Нигилист-невидимка - Юрий Фёдорович Гаврюченков
– Здравствуйте, Борис Викторович…
– Прошу прощения, забылся.
– Вы сегодня как будто сам не свой. Что послужило причиной вашей рассеянности?
– Визит молодой дамы.
– А-а-а, – протянула голова. – Неужто нас почтила визитом Ада Моисеевна?
– Э-э, – выдавил Савинков.
– Неужели знакомство с нею выбило вас из колеи? – с мягкой иронией поинтересовался Кибальчич, по-видимому, хорошо осведомлённый о характере наперсницы графини.
– Она произвела впечатление, хотя меня предупреждали, – Савинков замялся.
– Чем же она смутила вас? Если это не секрет, разумеется, – мягкий говорок Кибальчича был обусловлен нешироко приоткрытым воздушным краном. – Приношу извинения за, возможно, неуместное любопытство, однако же Марья не слишком разговорчива, а мне интересна любая мелочь живого мира с поверхности.
– Право же, Николай Иванович, – поспешно сказал Савинков. – Мы за завтраком много говорили о революционной борьбе и литературе.
– Мне доводилось слышать, что Ада Моисеевна исключительная нигилистка.
– Вы её видели?
– Меня ей не было необходимости демонстрировать из соображений прежде всего конспирации, а также гуманности… в отношении её чувств, – Кибальчич кротко улыбнулся. – У меня же не имеется ничего, даже тела, таким образом, стыдиться оказалось нечего.

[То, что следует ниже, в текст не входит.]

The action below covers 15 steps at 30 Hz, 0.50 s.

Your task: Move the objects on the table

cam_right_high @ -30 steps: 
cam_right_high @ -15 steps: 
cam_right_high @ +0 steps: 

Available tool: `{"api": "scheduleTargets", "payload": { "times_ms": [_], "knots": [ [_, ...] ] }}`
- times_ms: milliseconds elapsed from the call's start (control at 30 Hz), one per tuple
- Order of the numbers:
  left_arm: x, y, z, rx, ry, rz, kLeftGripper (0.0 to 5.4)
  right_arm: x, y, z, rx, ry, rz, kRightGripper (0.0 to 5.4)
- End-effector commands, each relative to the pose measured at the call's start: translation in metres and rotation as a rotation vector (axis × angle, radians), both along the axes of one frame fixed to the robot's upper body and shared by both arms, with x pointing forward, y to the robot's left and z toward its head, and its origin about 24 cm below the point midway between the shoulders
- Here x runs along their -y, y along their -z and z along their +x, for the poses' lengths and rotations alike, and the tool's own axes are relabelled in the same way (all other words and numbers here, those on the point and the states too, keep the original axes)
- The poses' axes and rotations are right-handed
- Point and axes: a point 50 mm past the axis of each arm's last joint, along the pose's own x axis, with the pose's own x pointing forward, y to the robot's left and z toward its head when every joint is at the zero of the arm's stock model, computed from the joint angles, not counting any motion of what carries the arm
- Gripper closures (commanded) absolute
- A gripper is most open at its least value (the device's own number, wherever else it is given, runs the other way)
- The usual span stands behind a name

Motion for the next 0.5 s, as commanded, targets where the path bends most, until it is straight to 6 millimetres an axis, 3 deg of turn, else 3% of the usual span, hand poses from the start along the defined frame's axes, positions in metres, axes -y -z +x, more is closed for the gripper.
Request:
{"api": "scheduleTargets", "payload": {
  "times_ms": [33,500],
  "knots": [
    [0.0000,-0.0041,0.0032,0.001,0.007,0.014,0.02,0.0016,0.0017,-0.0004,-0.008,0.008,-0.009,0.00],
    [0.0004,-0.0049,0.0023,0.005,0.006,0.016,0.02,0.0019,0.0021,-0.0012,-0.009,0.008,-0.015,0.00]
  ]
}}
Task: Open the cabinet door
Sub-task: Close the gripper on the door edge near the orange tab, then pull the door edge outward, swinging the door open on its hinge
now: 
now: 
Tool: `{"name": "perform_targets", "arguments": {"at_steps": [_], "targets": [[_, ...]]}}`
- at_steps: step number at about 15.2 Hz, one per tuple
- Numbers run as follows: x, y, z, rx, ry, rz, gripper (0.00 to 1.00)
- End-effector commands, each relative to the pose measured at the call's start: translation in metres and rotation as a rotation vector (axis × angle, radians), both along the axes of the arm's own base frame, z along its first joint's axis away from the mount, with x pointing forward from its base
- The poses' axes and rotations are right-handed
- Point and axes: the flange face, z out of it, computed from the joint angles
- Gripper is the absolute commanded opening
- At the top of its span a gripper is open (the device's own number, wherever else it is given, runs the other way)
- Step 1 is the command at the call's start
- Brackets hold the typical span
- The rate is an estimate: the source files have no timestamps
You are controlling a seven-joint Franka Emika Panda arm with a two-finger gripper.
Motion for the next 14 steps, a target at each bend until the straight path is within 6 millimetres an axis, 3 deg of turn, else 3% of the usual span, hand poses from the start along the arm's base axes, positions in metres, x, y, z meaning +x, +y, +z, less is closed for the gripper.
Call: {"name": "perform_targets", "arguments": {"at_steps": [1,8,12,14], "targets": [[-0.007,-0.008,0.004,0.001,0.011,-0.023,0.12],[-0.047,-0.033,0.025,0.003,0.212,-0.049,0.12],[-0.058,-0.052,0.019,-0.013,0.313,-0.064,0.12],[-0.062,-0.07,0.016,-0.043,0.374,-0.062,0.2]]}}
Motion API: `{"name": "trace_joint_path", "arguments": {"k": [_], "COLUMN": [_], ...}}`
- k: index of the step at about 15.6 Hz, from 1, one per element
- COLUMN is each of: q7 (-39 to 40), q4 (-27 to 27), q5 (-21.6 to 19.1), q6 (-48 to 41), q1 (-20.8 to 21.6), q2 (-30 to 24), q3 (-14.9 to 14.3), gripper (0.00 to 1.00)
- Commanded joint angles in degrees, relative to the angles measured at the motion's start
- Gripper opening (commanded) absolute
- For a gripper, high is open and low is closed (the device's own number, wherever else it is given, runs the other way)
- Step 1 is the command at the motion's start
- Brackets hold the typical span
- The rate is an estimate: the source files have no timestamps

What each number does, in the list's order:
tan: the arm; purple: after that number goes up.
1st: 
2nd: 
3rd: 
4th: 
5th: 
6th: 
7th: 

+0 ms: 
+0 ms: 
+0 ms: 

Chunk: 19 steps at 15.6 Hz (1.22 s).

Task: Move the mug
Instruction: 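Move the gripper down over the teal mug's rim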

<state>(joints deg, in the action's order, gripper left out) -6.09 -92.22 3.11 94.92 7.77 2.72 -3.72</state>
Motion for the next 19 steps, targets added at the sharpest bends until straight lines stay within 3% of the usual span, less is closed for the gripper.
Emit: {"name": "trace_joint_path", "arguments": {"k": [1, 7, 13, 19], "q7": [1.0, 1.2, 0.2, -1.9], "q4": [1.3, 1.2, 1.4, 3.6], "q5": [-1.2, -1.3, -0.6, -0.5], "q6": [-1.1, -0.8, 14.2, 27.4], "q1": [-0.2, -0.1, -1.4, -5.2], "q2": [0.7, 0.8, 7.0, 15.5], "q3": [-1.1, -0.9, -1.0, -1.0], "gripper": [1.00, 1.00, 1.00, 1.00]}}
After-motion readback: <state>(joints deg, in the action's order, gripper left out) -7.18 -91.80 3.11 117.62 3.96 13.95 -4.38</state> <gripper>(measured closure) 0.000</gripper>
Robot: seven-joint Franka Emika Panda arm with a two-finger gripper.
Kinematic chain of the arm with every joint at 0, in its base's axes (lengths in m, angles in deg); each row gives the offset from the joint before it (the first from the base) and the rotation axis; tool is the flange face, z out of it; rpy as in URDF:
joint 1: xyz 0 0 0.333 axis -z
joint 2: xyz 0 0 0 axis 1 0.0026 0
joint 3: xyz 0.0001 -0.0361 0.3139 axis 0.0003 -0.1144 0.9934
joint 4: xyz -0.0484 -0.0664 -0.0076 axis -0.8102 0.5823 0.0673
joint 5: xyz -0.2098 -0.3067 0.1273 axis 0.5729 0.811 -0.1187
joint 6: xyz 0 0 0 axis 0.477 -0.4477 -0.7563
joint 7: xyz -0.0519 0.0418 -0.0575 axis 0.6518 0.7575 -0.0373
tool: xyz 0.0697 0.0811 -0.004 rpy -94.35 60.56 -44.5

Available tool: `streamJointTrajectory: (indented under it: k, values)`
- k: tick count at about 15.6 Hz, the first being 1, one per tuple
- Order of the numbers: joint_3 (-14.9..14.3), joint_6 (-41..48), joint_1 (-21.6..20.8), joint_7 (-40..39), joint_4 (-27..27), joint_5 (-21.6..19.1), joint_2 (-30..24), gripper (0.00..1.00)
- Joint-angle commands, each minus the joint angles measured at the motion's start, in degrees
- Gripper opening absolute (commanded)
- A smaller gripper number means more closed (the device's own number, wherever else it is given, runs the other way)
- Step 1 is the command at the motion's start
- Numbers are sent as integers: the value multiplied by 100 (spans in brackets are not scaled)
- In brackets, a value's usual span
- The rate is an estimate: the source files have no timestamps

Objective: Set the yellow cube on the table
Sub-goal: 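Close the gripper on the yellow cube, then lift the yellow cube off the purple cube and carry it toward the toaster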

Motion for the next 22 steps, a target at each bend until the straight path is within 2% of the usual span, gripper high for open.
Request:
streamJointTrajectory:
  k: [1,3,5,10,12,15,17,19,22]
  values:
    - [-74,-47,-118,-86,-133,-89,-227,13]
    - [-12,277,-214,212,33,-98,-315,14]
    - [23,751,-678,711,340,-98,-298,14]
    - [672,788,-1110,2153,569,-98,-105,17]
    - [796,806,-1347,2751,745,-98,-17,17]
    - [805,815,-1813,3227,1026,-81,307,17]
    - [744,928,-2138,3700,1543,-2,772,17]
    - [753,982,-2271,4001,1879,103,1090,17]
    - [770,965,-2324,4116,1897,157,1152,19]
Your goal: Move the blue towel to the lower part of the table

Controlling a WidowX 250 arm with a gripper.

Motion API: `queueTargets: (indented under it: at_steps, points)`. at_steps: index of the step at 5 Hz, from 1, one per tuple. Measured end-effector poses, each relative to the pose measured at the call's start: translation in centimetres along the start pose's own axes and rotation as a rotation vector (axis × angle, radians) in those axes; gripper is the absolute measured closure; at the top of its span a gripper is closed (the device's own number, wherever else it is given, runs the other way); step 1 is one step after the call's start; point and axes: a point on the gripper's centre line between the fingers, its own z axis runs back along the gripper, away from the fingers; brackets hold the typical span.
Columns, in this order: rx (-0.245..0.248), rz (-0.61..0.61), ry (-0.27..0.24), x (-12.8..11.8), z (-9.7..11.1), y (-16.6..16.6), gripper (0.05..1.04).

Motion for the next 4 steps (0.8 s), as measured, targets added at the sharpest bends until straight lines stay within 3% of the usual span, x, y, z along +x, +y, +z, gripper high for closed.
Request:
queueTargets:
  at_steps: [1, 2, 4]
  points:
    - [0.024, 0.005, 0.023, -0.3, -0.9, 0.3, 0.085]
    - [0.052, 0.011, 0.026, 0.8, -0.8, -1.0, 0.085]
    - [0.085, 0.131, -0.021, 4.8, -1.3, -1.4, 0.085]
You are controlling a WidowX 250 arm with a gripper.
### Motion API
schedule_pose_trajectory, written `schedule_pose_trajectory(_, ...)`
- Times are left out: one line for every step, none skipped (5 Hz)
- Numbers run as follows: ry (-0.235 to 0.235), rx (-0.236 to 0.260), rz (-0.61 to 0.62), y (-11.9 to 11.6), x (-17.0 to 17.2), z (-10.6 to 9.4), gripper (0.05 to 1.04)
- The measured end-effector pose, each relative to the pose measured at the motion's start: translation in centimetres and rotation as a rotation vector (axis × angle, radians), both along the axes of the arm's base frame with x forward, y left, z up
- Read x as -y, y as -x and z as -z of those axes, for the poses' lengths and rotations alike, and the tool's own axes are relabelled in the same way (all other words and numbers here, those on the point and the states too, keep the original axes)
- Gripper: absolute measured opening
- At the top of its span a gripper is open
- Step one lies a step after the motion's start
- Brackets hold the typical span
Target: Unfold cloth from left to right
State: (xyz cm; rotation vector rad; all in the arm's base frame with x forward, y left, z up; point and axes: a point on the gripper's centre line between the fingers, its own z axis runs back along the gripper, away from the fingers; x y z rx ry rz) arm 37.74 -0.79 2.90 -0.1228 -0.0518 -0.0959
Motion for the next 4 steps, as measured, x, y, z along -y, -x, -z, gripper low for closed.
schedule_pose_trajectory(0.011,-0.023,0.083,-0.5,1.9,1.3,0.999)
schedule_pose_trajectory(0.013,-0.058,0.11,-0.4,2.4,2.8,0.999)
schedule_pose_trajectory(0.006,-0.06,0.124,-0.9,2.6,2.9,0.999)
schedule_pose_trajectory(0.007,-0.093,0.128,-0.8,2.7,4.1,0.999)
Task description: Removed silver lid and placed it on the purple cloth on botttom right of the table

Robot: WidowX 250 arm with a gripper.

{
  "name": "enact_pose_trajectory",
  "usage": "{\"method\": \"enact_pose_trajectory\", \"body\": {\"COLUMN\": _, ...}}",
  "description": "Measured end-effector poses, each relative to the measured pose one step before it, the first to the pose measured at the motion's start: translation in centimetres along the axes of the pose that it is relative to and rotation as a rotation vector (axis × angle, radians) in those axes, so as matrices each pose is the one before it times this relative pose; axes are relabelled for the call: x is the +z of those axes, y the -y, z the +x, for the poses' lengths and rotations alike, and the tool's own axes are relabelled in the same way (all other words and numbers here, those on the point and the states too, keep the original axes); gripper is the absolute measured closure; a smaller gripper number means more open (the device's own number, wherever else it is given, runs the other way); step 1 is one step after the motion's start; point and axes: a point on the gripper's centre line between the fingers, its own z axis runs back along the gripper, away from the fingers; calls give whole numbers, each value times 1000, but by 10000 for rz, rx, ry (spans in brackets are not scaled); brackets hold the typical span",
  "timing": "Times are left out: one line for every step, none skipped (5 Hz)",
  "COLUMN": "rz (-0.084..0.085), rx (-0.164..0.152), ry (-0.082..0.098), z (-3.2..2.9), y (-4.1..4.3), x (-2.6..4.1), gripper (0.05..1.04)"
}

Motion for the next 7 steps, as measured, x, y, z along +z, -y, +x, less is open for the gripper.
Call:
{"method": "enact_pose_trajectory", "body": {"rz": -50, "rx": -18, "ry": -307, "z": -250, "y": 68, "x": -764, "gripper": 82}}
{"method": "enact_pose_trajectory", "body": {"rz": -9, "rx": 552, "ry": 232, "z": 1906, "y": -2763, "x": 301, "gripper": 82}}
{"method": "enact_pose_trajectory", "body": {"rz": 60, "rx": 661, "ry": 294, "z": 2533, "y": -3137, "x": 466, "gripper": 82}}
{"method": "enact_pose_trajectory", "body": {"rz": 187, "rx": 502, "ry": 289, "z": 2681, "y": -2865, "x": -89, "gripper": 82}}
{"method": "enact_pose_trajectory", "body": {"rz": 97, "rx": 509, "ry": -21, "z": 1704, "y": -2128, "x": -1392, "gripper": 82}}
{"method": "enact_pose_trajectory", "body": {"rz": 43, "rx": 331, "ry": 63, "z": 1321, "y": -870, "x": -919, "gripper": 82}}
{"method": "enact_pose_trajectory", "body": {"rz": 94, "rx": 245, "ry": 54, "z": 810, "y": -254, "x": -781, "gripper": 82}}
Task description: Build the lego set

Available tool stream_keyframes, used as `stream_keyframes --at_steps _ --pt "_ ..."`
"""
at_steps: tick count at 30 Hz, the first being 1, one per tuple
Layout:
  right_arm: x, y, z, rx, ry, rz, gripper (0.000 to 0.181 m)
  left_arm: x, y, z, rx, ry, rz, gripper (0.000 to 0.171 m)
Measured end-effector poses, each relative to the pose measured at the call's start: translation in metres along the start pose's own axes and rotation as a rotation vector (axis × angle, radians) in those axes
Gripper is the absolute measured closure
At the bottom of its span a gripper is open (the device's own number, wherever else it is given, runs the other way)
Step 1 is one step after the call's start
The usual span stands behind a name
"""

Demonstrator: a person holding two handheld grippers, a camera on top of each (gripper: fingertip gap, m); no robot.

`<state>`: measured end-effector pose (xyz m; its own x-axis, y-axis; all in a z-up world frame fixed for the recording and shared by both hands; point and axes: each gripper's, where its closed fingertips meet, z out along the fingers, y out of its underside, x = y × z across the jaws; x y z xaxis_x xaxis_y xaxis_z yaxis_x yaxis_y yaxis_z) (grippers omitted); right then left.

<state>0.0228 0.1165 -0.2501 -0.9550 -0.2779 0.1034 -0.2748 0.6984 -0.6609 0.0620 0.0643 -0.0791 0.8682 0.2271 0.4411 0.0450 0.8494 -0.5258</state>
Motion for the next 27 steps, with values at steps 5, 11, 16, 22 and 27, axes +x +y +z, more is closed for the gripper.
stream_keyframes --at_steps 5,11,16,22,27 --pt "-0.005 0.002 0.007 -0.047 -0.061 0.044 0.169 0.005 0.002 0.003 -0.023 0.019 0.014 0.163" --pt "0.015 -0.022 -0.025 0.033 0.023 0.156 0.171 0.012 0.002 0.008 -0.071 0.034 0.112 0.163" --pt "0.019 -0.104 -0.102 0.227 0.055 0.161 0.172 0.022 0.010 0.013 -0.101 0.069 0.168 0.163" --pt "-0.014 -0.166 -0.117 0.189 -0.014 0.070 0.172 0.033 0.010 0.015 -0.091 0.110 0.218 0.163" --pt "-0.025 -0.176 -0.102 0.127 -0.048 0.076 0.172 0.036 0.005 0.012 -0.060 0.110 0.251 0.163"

В этом я нигилист из первейших, и смогу понять скептицизм вашей собеседницы, каким бы он ни был. Ещё раз прошу прощения за назойливость.
Оставаясь сердцем при вожделенной барышне, Савинков рассматривал голову на плите и не чуял в подвале человеческого присутствия.
«Когда-то один из благороднейших умов «Земли и воли», а теперь дурно пахнущий анатомический препарат», – подумал он и пренебрёг хорошим тоном поделиться с тоскующим в заточении Кибальчичем своими сомнениями, охватившими его после застолья с Адой Зальцберг.
– Она довольно насмеялась над моими сочинениями и подвергла сомнению мой литературный талант. Раскритиковала, не читая, а я об этом даже не вспомнил, – вывалил он, смешав в кучу и слова Воглева.
Перед Кибальчичем у него исчез всяческий пиетет. «Не человек, но Личность!» – подумал Савинков, глядя на голову.
Голова же давно привыкла к подобному обращению и моментально улавливала перелом чувств, неизбежно менявший каждого собеседника в ходе общения с ней.
– А ведь… вы знаете, – Савинков на секунду задумался, но тут же с пылом продолжил: – Так и маменька моя, Софья Александровна Ярошенко, опубликовала преизрядно повестей, рассказов и пьес, в том числе значимую историческую драму «Анна Иоанновна»! Но я что, не унаследовал ни крупицы её таланта? Стоило дерзнуть отправить пару своих творений на оценку Максиму Горькому, как он вместо их публикации напечатал в «Курьере» свою разгромную рецензию на них. Объявил о моей незрелости и обвинил в подражательстве. Едва ли не в плагиате! Посоветовал идти в народ учиться жизни, а уж потом писать о ней. Но рассказы-то были не о любимых Горьким чернорабочих! Они были о бунтарских настроениях в петербургском студенчестве, за что меня отчислили из университета в девяносто девятом году, и о берлинской богеме, среди которой я жил, а Алексей Максимович знал только по сочинениям Пшибышевского.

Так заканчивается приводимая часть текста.